Our findings indicate that women with the 5-HTTLPR s-allele have a less favorable response to SSRI treatment. To our knowledge, this is the first time that a gender-dependent influence of 5-HTTLPR is reported.

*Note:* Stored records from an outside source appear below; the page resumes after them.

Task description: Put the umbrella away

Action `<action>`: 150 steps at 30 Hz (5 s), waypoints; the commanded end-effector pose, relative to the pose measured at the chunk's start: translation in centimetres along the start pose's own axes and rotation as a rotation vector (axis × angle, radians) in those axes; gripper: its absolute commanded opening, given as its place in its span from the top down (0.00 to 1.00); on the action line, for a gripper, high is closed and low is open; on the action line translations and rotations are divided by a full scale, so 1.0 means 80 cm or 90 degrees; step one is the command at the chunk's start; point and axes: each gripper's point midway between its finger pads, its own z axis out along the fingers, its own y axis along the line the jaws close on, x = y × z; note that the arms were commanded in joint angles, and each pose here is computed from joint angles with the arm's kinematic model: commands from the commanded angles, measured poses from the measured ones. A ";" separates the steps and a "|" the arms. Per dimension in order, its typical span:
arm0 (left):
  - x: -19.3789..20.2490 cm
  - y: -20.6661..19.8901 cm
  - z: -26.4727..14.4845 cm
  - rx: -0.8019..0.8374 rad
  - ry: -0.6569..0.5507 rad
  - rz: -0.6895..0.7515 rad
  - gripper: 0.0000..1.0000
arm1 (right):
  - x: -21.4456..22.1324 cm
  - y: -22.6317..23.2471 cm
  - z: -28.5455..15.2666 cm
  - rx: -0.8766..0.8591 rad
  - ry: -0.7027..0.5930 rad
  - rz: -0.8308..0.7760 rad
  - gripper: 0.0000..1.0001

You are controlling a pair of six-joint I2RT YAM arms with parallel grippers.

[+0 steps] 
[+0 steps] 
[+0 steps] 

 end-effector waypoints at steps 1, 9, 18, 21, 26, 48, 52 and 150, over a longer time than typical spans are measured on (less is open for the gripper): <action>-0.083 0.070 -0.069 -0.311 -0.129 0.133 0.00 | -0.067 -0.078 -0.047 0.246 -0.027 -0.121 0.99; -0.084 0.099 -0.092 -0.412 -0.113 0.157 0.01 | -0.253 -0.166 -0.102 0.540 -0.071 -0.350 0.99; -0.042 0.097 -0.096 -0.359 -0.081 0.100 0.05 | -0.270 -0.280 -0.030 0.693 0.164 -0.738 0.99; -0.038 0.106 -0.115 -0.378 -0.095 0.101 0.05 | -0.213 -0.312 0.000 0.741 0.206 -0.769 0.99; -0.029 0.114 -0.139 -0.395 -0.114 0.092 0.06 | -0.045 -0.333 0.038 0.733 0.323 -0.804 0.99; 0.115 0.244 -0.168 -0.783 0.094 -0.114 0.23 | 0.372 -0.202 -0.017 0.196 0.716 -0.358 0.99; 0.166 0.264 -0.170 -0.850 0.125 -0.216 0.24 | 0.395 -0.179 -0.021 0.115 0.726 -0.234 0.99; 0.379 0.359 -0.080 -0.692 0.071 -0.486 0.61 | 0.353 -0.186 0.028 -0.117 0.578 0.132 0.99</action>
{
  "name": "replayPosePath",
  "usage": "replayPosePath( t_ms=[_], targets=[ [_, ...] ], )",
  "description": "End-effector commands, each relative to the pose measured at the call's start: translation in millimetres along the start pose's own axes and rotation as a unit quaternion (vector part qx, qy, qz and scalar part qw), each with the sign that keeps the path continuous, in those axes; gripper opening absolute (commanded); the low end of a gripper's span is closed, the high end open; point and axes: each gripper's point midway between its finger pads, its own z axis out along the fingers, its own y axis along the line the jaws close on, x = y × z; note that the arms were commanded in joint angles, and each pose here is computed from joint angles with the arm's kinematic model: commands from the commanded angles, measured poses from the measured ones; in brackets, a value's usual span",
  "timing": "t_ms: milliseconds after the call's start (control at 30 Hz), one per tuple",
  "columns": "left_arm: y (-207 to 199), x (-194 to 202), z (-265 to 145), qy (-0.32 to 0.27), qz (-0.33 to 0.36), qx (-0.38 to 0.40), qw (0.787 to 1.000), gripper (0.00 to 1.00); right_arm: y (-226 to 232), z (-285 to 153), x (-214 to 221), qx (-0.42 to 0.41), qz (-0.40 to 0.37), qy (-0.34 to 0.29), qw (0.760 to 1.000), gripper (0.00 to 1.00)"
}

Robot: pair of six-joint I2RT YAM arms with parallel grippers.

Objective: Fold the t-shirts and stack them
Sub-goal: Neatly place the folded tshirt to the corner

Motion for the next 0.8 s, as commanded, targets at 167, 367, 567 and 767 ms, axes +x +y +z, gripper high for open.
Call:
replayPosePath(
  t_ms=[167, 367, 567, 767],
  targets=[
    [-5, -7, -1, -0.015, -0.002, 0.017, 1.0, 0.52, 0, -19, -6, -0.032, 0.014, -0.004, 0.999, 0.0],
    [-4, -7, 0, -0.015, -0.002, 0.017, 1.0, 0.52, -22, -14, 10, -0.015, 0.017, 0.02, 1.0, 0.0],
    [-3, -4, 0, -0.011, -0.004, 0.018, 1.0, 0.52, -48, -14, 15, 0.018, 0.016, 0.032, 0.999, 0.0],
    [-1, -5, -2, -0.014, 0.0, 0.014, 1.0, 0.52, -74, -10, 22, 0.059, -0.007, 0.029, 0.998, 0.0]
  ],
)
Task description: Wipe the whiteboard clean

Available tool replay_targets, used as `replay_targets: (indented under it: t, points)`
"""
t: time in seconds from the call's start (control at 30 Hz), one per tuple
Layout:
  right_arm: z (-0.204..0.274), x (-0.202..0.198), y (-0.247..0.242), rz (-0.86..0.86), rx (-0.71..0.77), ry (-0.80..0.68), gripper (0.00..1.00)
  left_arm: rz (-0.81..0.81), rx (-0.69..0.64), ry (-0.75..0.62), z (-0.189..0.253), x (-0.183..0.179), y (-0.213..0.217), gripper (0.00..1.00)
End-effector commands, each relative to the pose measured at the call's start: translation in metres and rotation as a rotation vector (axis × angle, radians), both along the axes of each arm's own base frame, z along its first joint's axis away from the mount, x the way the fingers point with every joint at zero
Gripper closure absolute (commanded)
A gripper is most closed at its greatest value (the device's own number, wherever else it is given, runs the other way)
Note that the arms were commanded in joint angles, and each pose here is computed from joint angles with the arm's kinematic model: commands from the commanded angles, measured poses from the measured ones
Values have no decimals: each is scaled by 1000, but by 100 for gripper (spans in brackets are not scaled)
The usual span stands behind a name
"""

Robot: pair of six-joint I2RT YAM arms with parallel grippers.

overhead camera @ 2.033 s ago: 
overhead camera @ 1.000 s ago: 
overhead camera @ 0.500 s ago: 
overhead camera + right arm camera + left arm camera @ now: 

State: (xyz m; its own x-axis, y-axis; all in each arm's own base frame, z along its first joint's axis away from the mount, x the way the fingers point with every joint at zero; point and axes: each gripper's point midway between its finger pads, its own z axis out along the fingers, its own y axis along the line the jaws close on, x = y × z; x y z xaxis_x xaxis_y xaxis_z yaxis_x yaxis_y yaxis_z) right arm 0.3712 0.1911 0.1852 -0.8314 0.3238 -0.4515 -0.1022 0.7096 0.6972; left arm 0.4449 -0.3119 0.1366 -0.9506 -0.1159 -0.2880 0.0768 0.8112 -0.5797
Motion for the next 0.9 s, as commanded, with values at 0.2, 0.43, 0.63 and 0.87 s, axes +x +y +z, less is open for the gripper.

More research is needed, particularly in subgroups of patients, before implementation of genetic testing can be recommended.

摘要

背景

血清素转运体基因(SLC6A4)变异被认为是选择性血清素再摄取抑制剂(SSRI)疗效个体差异的一种解释。进行基因影响的定量评估对于判断抗抑郁药处方前的基因检测是否会带来更早的治疗效果很有必要。本研究评估了两种多态性(5-HTTLPR和STin2)对抑郁症患者SSRI治疗结局的影响。

方法

我们纳入了50名对SSRI无反应的患者(病例组)和164名符合《精神疾病诊断与统计手册》第四版重性抑郁障碍标准且使用SSRI至少6周的对照者。采集血样或口腔拭子以确定5-HTTLPR(病例组48例,对照组161例)和STin2(病例组50例,对照组162例)基因型。使用逻辑回归评估基因型与SSRI反应之间的关联。

结果

携带5-HTTLPR s等位基因的患者对SSRI无反应的风险有非显著性增加;比值比(OR)为1.60,95%置信区间(CI)为0.66 - 3.89。5-HTTLPR的影响在女性患者中最为显著(OR 3.54,95% CI 1.05 - 11.92),而对男性患者似乎没有影响(OR 0.29,95% CI 0.04 - 2.34)。观察到5-HTTLPR存在年龄依赖性效应;44岁以下的患者无反应风险增加(OR 9.34,95% CI 1.41 - 61.98)。STin2基因型对治疗结局没有明显影响。

结论

我们的研究结果表明,携带5-HTTLPR s等位基因的女性对SSRI治疗的反应较差。据我们所知,这是首次报道5-HTTLPR存在性别依赖性影响。在推荐进行基因检测之前,还需要更多研究,特别是在患者亚组中。